Despite the intense societal attention to racial justice sparked by the Black Lives Matter movement, the racial wealth gap remains persistent and unshrinking. A recent study by NCRC evaluated the racial wealth gap from 1992-2022 and discovered that the gap increased in recent years as White wealth has grown far more rapidly than Black wealth. In 2022, the median White household had more than six times that of the median Black household, and four times that of the median Hispanic household.
Building business equity might help close the racial wealth gap. Business equity is a vital component of wealth-building for Black families, as it represents 21% of wealth accumulation for Black households.
Business ownership can be a path for generating personal and generational wealth, but for decades Black entrepreneurs have faced barriers to obtaining the capital they need to start their businesses. This lack of funding can be attributed to discriminatory practices, racial bias and negative societal expectations.
Black people are roughly 12% of the US population, but own less than 3% of all US businesses. Black-owned businesses start with lower levels of funding and struggle to obtain loans.
Even when Black entrepreneurs have good credit scores and qualify for lending, they are three times less likely to submit a loan application than White entrepreneurs, for fear of the loan being denied.
If that fear were misguided, that would be one thing. But mystery shopper testing by both advocacy groups and the federal government indicates Black business owners are right to be suspicious, because bank staff either actively or tacitly discourage their applications.
Discouragement is discrimination, and Black entrepreneurs are suffering from it. This is why NCRC has advocated the passage and implementation of Section 1071 of the Dodd-Frank Act, holding financial institutions accountable by requiring them to collect and report data on credit applications for small businesses.

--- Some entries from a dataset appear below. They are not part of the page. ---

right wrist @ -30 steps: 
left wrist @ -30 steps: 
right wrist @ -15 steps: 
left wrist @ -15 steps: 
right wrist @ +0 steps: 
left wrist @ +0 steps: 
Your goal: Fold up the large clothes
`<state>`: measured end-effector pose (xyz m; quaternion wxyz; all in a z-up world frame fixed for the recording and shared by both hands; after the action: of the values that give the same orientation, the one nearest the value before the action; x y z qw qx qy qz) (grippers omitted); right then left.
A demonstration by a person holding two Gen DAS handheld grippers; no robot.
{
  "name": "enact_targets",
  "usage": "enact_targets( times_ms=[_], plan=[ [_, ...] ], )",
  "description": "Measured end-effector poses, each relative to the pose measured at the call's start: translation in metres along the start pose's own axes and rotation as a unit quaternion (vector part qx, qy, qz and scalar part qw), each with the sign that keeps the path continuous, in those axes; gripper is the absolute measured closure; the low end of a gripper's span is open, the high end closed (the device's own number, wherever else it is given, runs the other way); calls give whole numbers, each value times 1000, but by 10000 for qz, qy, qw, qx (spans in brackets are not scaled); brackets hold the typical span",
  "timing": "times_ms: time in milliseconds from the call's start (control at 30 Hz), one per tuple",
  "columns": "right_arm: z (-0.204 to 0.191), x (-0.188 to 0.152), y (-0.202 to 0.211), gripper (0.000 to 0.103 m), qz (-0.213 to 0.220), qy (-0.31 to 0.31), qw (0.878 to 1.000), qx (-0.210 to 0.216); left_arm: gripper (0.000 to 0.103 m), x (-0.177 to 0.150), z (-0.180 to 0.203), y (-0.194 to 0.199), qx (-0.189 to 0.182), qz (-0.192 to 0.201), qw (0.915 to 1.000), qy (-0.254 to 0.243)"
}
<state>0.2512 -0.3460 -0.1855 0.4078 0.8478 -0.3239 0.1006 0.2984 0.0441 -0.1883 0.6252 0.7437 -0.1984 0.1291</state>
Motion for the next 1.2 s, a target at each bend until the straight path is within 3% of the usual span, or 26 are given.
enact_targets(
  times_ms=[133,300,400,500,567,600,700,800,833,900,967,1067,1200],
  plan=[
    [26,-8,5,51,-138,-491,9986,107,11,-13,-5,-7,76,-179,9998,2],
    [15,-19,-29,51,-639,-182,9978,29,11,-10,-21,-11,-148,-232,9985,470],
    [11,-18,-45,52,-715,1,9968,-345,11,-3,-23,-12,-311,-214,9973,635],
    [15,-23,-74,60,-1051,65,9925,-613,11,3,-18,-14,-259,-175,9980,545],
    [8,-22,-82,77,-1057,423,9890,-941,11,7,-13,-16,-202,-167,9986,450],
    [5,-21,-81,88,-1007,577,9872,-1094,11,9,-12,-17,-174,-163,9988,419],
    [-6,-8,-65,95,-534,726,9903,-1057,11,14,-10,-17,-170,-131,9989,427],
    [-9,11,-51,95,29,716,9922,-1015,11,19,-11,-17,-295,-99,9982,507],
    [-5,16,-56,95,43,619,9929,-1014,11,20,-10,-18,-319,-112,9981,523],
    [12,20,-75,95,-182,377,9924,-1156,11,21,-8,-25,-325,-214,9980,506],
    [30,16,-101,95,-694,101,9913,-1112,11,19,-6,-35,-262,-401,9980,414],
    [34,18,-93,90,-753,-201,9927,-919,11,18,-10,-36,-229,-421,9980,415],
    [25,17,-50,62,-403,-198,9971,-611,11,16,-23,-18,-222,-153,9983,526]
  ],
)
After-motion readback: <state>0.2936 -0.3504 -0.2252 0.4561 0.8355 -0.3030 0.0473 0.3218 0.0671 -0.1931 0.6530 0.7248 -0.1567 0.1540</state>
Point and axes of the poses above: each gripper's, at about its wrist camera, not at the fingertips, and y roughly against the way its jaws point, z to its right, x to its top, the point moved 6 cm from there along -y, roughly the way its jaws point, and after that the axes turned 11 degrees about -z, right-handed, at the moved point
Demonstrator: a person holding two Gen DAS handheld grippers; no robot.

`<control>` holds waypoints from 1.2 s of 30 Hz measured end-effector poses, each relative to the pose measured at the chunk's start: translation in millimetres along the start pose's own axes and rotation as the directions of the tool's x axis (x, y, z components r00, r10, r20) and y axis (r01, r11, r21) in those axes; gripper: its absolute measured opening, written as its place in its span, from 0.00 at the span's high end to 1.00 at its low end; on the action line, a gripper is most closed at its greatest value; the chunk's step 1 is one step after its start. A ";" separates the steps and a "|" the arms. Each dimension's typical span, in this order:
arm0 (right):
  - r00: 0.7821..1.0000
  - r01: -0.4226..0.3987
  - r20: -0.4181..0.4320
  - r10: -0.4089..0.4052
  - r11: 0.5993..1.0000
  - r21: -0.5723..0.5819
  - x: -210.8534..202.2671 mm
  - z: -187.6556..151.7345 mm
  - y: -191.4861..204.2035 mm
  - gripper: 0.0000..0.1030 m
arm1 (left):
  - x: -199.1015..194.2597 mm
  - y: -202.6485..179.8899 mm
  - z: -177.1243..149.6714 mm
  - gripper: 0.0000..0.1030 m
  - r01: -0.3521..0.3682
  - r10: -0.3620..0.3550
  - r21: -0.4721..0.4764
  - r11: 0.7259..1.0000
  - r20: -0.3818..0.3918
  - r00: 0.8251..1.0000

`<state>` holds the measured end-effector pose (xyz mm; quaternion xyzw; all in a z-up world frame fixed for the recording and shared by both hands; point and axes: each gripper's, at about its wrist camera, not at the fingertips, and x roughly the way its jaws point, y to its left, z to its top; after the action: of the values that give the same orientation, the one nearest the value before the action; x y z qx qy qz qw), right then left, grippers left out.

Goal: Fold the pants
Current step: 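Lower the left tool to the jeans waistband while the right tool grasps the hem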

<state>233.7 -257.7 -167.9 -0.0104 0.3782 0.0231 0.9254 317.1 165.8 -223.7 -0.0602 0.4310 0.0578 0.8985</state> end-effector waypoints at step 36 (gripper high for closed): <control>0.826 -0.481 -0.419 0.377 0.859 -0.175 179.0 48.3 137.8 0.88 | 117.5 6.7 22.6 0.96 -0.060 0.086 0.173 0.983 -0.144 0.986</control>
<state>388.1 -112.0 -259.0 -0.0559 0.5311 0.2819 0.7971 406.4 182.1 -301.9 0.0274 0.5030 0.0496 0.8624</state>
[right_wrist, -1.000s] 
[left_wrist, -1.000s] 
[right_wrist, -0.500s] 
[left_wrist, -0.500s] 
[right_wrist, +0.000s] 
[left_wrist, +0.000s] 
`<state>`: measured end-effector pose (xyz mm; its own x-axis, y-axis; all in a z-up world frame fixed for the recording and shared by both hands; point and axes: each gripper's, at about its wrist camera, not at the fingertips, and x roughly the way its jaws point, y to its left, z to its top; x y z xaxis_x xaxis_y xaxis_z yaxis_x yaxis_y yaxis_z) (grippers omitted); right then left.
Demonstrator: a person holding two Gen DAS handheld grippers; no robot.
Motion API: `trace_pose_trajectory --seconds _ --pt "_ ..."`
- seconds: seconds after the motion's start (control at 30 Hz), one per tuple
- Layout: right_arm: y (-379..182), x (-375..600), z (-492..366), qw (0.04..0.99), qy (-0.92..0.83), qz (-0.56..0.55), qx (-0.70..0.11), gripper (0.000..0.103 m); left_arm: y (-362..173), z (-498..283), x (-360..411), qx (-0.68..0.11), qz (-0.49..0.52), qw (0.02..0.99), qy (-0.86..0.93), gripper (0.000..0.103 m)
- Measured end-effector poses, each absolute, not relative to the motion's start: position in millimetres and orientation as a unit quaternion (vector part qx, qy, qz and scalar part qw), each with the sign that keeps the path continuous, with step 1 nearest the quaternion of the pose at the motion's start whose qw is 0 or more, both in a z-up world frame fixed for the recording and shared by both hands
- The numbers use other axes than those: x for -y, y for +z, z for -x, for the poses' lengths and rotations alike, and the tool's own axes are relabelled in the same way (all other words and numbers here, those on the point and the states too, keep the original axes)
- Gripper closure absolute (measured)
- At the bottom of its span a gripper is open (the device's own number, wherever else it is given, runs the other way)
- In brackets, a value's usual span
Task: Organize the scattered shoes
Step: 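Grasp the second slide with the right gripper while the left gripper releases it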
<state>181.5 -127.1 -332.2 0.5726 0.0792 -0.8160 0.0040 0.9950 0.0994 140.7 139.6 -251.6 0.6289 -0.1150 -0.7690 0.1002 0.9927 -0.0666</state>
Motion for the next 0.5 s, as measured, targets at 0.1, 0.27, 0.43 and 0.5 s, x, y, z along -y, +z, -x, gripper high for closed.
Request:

Transparency is accountability, and Section 1071 of the Dodd Frank Act is an essential tool in ensuring the enforcement of the Equal Credit Opportunity Act. Without the clarity that data will provide, it will be harder to identify which banks most need to scrutinize their training practices and employee performance to stamp out the discrimination the CFPB and NCRC studies exposed.
Lauren Wolters is a Government Affairs Associate at NCRC.